**WORK TO BE COMPLETED**
Would you please copy each line below that includes the string "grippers"?

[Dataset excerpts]
##############################

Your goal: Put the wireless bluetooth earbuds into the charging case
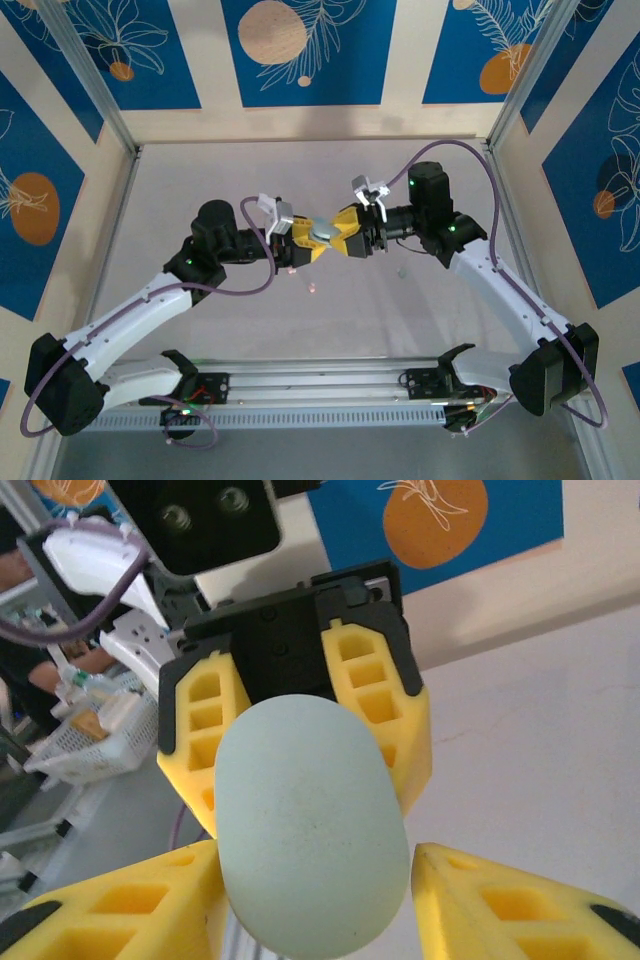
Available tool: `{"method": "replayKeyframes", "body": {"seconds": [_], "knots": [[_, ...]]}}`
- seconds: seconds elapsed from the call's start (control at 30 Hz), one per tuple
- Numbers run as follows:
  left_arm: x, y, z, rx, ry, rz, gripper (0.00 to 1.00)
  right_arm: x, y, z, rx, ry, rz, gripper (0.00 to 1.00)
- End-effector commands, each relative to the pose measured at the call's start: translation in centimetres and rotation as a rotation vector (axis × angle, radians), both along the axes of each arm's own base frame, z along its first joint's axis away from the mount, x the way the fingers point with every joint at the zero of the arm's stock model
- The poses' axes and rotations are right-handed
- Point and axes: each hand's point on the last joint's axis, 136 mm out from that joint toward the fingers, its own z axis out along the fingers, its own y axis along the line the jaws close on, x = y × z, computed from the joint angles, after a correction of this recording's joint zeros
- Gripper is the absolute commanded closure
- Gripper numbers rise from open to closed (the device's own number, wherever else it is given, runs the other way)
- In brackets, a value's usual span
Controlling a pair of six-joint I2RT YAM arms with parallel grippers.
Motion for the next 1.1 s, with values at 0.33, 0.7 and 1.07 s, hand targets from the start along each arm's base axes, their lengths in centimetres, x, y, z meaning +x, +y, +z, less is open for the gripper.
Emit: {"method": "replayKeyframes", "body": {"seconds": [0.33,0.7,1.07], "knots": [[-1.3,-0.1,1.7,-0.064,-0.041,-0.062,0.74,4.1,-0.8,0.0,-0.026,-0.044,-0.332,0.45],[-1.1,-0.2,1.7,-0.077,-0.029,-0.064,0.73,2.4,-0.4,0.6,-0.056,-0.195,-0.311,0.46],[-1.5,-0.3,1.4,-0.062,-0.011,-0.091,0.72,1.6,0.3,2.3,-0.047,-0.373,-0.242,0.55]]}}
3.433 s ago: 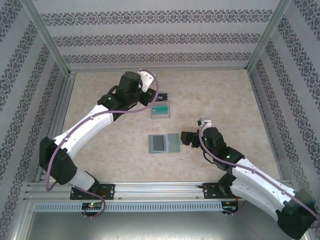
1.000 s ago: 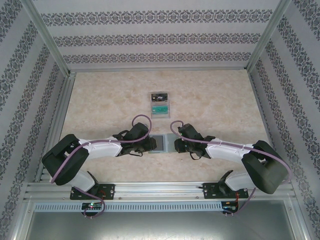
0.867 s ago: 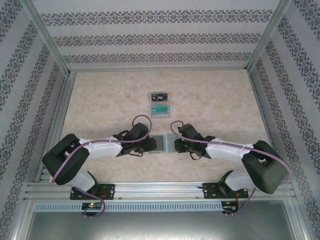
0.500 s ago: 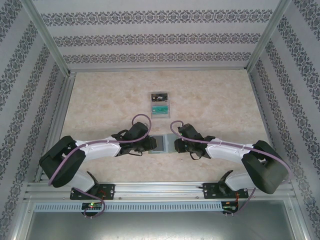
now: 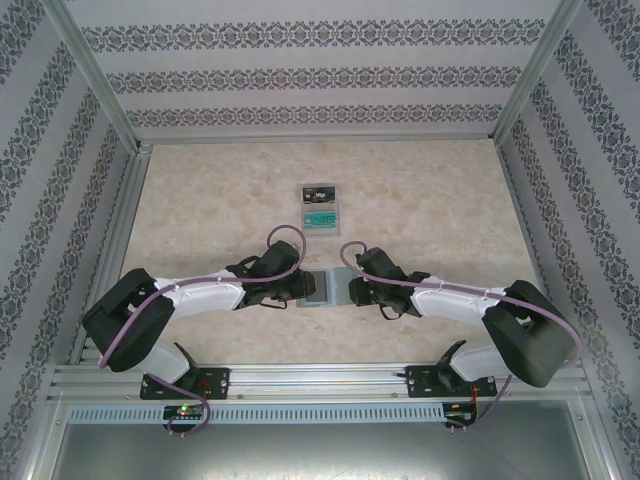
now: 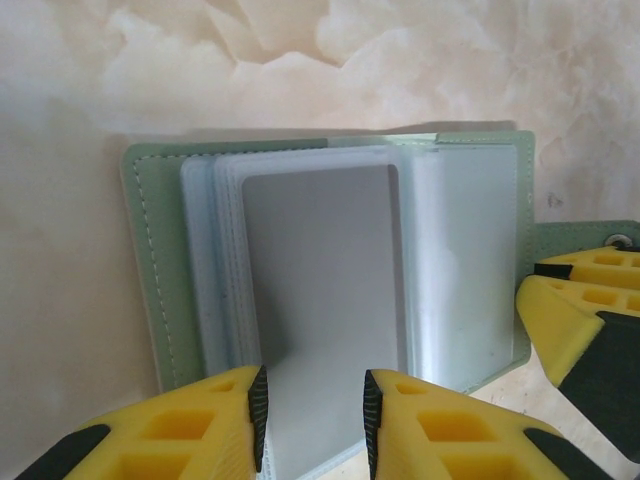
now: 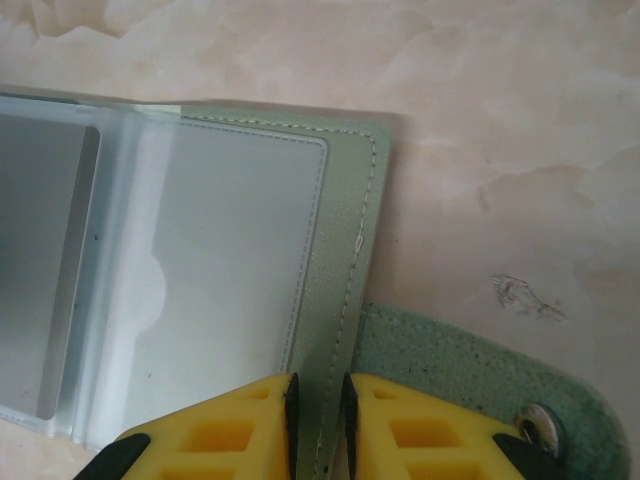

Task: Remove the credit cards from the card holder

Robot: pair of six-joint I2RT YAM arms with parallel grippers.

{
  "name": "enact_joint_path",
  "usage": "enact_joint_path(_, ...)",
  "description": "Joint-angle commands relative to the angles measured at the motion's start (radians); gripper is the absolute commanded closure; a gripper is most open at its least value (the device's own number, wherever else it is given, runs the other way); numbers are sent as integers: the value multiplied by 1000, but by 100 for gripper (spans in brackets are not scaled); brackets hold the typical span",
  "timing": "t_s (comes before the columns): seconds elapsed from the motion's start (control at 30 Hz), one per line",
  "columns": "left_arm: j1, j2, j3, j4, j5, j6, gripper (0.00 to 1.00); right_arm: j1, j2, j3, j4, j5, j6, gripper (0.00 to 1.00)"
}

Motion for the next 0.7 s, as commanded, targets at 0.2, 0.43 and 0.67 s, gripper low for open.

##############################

**SOLUTION TO THIS PROBLEM**
Controlling a pair of six-joint I2RT YAM arms with parallel grippers.
Robot: pair of six-joint I2RT YAM arms with parallel grippers.

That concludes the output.